This episode of The John-Henry Westen Show is Part 2 of my two-part conversation with Bishop Athanasius Schneider.

Joining me for Part 2 of this special two-part episode of The John-Henry Westen Show is Bishop Athanasius Schneider.

While addressing the problems of the Francis pontificate, Bp. Schneider answers problems related to canon law, such as concerns with Universi Dominici Gregis of St. John Paul II, as well as the argument of Archbishop Carlo Maria Viganò.

Schneider, when asked about Viganò’s theory that Francis may not have become Pope because he may not have had the intention of preserving the faith, just as a spouse going into a marriage without the right intention fails to confect the sacrament, says that Viganò’s arguments are “very weak” and “completely without basis.”
“About interior things, the Church has no power to judge,” Schneider says in Latin, and stressing that only God can judge the interior state of a man and because a man’s intention can change at the last moment. He also stresses that since the papacy is not a sacrament, there is no comparison.
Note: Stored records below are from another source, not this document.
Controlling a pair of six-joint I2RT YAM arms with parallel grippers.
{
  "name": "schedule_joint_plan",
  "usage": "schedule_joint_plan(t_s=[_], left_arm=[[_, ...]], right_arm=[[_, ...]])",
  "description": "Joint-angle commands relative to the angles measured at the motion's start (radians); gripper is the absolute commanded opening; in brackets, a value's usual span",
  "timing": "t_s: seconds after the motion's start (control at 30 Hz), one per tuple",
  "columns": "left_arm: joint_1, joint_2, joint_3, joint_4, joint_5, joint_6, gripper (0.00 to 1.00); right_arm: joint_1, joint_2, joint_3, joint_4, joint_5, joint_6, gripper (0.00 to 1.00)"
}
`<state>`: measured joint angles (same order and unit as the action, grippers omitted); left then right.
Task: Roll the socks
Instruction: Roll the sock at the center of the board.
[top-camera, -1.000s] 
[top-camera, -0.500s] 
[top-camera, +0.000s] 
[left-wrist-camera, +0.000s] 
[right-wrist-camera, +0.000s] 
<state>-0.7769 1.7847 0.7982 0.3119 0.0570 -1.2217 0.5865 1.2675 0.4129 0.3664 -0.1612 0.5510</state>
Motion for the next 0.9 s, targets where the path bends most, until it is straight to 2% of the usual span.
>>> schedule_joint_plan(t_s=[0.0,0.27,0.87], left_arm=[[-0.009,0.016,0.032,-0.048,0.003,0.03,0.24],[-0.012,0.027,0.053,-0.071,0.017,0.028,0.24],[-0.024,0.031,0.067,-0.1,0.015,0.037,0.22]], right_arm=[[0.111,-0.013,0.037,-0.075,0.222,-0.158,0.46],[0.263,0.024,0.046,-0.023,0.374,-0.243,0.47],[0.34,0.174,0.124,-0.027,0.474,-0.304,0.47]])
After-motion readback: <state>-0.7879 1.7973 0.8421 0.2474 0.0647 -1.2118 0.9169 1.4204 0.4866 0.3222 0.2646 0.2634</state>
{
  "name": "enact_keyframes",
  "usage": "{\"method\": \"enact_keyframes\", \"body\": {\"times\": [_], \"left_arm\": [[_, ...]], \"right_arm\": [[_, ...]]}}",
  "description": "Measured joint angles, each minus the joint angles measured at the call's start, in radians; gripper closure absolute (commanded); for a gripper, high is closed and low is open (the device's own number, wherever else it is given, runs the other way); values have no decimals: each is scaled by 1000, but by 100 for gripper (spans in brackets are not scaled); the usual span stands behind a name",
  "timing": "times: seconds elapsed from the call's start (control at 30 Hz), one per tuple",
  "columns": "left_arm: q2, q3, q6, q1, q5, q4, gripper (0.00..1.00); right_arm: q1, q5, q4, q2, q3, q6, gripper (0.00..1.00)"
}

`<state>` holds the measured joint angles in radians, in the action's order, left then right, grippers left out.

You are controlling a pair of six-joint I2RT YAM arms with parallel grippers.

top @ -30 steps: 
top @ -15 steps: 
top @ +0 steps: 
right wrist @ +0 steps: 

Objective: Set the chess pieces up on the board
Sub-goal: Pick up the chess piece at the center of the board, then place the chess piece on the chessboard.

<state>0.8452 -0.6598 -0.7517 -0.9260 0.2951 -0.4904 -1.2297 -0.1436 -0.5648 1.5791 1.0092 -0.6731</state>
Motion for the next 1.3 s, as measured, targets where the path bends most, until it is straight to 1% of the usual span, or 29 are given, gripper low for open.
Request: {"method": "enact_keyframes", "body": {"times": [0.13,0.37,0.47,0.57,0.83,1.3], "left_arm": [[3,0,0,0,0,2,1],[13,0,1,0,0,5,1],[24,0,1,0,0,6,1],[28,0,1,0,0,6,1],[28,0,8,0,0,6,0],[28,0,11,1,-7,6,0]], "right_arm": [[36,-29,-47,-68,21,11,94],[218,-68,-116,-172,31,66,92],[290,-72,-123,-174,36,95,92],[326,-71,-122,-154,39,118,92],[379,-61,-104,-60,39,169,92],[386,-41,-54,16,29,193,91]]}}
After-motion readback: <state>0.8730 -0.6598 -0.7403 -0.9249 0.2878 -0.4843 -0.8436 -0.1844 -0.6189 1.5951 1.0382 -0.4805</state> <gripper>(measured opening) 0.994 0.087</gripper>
Regarding an invalid papal election, Schneider notes that the 2,000 year praxis of the Church has been such that when the whole College of Cardinals and episcopate recognize the newly-elected Pope as Pope, he is indeed the Pope. “[F]rom this moment, he is the true Pope and … irregularities of intention or election of bribe or simony are healed in this moment, because of the entire Church, because the election of a papacy is not a divine law.”
Schneider also applies this rule to objections to the 2013 conclave based on Universi Dominici Gregis, and stresses that “it has not an absolute value and must be subordinated to the greater good of the Church, which is the clarity [of] who is the Pope.”

I also asked him about Viganò’s argument from the election of Pope Urban VI, when most of the cardinals rejected him and elected an anti-pope, Clement VII. Schneider points out that the rejection of Urban VI did not take place for a month, even though the election was likely invalid because of pressure from the Roman mob, but that the current pontificate does not compare because there is no rival claimant for the papacy under Francis – something that in his view is a “fundamental distinction of the situation.”
Finally, Schneider examines the opinion of theologians, including Sts. Robert Bellarmine and John Henry Newman, who held that a Pope teaching heresy ceases ipso facto to be Pope. Schneider stresses that such an opinion was only the opinion of theologians and never the teaching of the Church, even if the opinion had a basis in the Decretals of Gratian, a medieval document that served as the Church’s canon law until St. Pius X reformed canon law, a process completed by Benedict XV in 1917.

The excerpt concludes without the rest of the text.